Emerging growth company ☐
If an emerging growth company, indicate by check mark if the registrant has elected not to use the extended transition period for complying with any new or revised financial accounting standards provided pursuant to Section 13(a) of the Exchange Act. ☐
Item 8.01 OTHER EVENTS
On February 18, 2026, Liberty Global Ltd. issued a press release (the “Spin Press Release”) announcing, among other things, its intent to distribute its entire equity interest in Ziggo Group, a new holding company owning, directly or indirectly, all the equity interests in Telenet Group Holding NV/SA and VodafoneZiggo Group Holding BV to Liberty Global’s shareholders and list the shares of Ziggo Group on the Euronext Amsterdam stock exchange (the “Spin Transaction”). The full text of the Spin Press Release, attached hereto as Exhibit 99.1, is incorporated herein by reference. Additionally, on the same day, Liberty Global held its quarterly earnings call (the “Earnings Call”). During the Earnings Call, Liberty Global’s Chairman and Chief Executive Officer, Michael T. Fries, and other members of Liberty Global’s management team discussed the Spin Transaction. A copy of the relevant portions of the Earnings Call presentation and the associated transcript, which provide additional context and rationale for the Spin Transaction, are attached hereto as Exhibit 99.2 and Exhibit 99.3, respectively, and incorporated herein by reference. On the same day, Liberty Global’s posted an announcement on LinkedIn, and both Liberty Global and VodafoneZiggo issued internal emails to their employees announcing the Spin Transaction. A copy of the relevant portions of each such announcement is attached hereto as Exhibit 99.4, Exhibit 99.5 and Exhibit 99.6, respectively, and each is incorporated herein by reference. Finally, on February 18, 2026, VodafoneZiggo issued a public press release announcing the Spin Transaction and providing additional financial and operational results of such company (the “VodafoneZiggo Release”). A copy of the VodafoneZiggo Release, attached hereto as Exhibit 99.7 is incorporated herein by reference.
The Spin Transaction is subject to customary conditions, including final approval by Liberty Global’s board of directors, the U.S. Securities and Exchange Commission declaring effective a registration statement with respect to the shares to be distributed to Liberty Global’s shareholders, approval of the Spin Transaction by Liberty Global’s shareholders and satisfaction of certain other conditions.
No Offer to Sell or Solicit
This communication is not an offer to sell or a solicitation of offers to purchase or subscribe for shares or a solicitation of any vote or approval. Copies of this document may not be sent to, distributed in or sent from jurisdictions in which this is barred or prohibited by law. The information contained herein shall not constitute an offer to sell or the solicitation of an offer to buy, in any jurisdiction in which such offer or solicitation would be unlawful prior to registration, exemption from registration or qualification under the securities laws of any jurisdiction and there shall be no sale of securities in any such jurisdiction.

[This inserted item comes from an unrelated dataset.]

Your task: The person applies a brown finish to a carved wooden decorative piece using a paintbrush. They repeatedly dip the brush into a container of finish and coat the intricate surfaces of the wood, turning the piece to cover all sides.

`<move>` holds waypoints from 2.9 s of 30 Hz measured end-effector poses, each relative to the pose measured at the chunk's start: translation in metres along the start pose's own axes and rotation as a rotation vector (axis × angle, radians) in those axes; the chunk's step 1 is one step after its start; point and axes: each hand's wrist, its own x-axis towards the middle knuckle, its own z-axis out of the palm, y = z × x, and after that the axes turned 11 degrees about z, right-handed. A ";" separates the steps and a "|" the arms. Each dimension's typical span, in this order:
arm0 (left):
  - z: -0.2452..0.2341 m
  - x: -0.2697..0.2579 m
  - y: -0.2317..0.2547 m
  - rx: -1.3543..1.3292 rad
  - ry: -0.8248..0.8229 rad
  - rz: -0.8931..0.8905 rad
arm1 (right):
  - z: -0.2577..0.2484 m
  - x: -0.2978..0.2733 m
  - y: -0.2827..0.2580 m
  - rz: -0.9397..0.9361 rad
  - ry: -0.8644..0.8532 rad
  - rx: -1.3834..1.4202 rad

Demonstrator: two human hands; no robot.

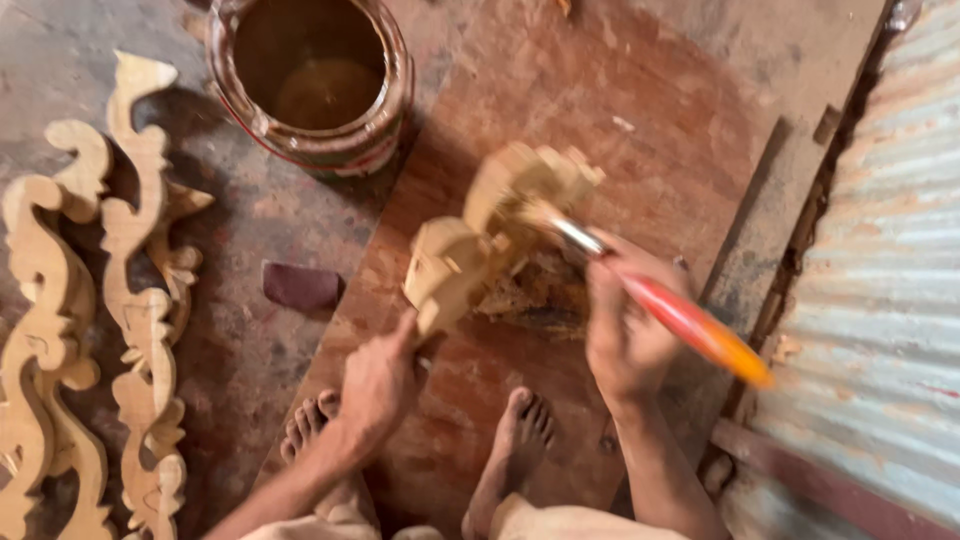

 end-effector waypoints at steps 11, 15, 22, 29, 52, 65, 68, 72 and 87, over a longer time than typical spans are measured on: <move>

This announcement is only addressed to and directed at specific addresses who: (A) if in member states of the European Economic Area (the EEA) are people who are “qualified investors” within the meaning of Article 2(e) of Regulation (EU) 2017/1129 (as amended) (the Prospectus Regulation) (Qualified Investors); and (B) if in the U.K., are “qualified investors” within the meaning of Article 2(e) of the UK version of the Prospectus Regulation as it forms part of domestic law in the U.K. by virtue of the European Union (Withdrawal) Act 2018 (the UK Prospectus Regulation) who are: (i) persons having professional experience in matters relating to investments who fall within the definition of “investment professionals” in Article 19(5) of the Financial Services and Markets Act 2000 (Financial Promotion) Order 2005, as amended (the Order); or (ii) high net worth entities falling within Article 49(2)(a) to (d) of the Order; or (C) are other persons to whom an invitation or inducement to engage in investment activity (within the meaning of section 21 of the Financial Services and Markets Act 2000 (as amended)) in connection with the sale of any securities of the Company or any member of its group may otherwise lawfully be communicated or caused to be communicated (all such persons referred to in (B) and (C) being Relevant Persons). This announcement must not be acted on or relied on (i) in the U.K., by persons who are not Relevant Persons and (ii) in any member state of the EEA by persons who are not Qualified Investors. Any investment activity to which this announcement relates (i) in the U.K. is available only to, any may be engaged in only with, Relevant Persons; and (ii) in any member state of the EEA is available only to, and may be engaged only with, Qualified Investors.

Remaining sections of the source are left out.